If you buy a CD with a maturity of more than 1 year, you must include in income each year a part of the total interest due and report it in the same manner as other OID.
The way I interpret that info on pg 20 is that I should report interest accrued, even if it has not been paid.
That is what really confuses me.
How do you interpret that part? Again, I will only receive the interest at maturity and will not receive any equivalent of a 1099 INT until next year.
Thank you
In your case you have been told that you do not receive any interest until maturity so you are absolutely correct in waiting to include it all in your 2025 tax return.
However, if you want to include the portion that was earned in 2024 on your 2024 tax return then you are fine to do so. You should be able to figure out what portion of the total interest that will be earned at maturity has been earned by the end of 2024. Then, when it matures in 2025 and issues you a statement for the full amount of interest earned, you will just deduct the amount of interest that you reported in 2024.

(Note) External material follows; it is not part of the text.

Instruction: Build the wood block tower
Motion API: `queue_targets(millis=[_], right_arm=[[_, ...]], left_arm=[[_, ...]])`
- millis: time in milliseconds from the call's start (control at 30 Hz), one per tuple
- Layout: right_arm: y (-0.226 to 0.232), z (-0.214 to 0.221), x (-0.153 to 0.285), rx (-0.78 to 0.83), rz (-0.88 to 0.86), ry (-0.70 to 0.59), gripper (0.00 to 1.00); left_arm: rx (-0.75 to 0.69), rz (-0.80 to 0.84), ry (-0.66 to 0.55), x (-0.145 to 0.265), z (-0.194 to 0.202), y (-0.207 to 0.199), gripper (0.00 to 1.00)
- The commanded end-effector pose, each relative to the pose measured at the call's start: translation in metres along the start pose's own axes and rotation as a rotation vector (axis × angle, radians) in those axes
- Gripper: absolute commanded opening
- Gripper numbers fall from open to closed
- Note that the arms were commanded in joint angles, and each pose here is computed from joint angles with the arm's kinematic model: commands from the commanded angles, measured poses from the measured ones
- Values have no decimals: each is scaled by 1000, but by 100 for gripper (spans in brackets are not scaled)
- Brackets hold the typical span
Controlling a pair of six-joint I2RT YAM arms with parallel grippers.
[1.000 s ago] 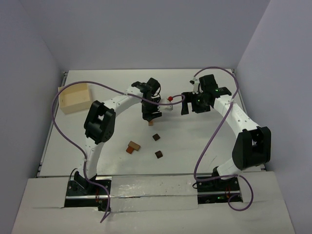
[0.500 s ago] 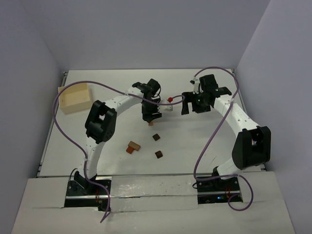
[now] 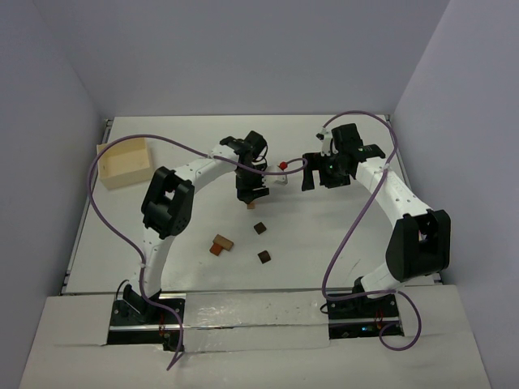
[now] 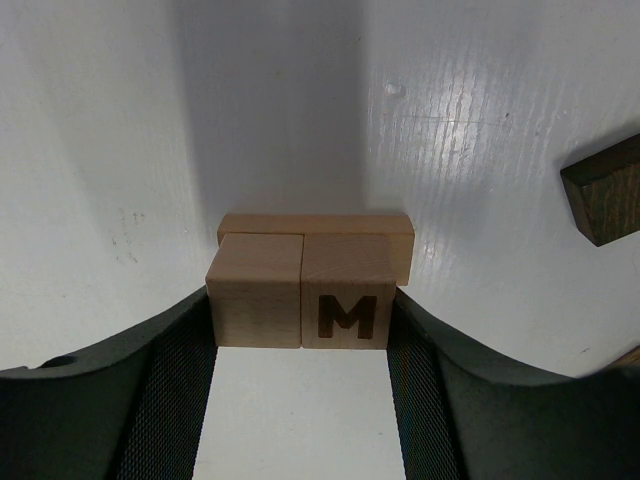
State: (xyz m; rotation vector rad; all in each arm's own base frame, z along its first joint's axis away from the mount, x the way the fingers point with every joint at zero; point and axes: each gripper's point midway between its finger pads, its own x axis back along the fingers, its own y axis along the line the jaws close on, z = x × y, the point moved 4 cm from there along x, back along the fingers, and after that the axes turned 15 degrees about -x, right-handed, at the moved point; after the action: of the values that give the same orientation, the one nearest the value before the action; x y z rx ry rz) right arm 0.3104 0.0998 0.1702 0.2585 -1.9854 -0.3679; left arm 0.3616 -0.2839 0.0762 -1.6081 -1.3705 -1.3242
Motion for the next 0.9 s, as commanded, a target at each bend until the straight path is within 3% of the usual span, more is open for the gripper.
queue_targets(millis=[0, 100, 200, 367, 400, 533, 733, 867], right_arm=[[8, -13, 8, 15, -32, -34, 100], [9, -14, 8, 16, -34, -35, 100], [8, -13, 9, 14, -33, -34, 100], [9, -13, 9, 15, -37, -35, 100], [9, -14, 9, 15, -37, -36, 100], [10, -13, 10, 14, -43, -36, 100], [11, -13, 12, 14, -46, -40, 100], [13, -14, 15, 16, -58, -45, 100]], left_arm=[[0, 17, -29, 0, -7, 1, 34], [-3, 20, -28, 0, -7, 0, 43], [-3, 28, -32, 0, -7, -1, 61], [-2, 25, -42, 4, -9, -1, 83], [-3, 24, -47, 6, -10, -1, 92], [-3, 15, -48, 10, -11, 0, 99], [-4, -22, -49, 25, -15, 6, 99], [-16, -116, -73, 73, -28, 15, 99]])
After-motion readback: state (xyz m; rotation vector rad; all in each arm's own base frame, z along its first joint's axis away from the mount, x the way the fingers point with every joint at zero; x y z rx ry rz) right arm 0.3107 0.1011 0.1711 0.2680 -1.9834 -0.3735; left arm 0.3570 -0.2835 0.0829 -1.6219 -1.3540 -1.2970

Keep in mind that if you are paying taxes on this interest in Spain it may be best to declare the income at the same time that it is reported there. The US foreign tax credit gives credit for the lesser of taxes paid or the equivalent US taxes on the foreign income. By splitting up the interest on two separate years you will reduce your foreign taxable income in 2025 and may not be able to take advantage of the full foreign tax credit to which you would otherwise be entitled.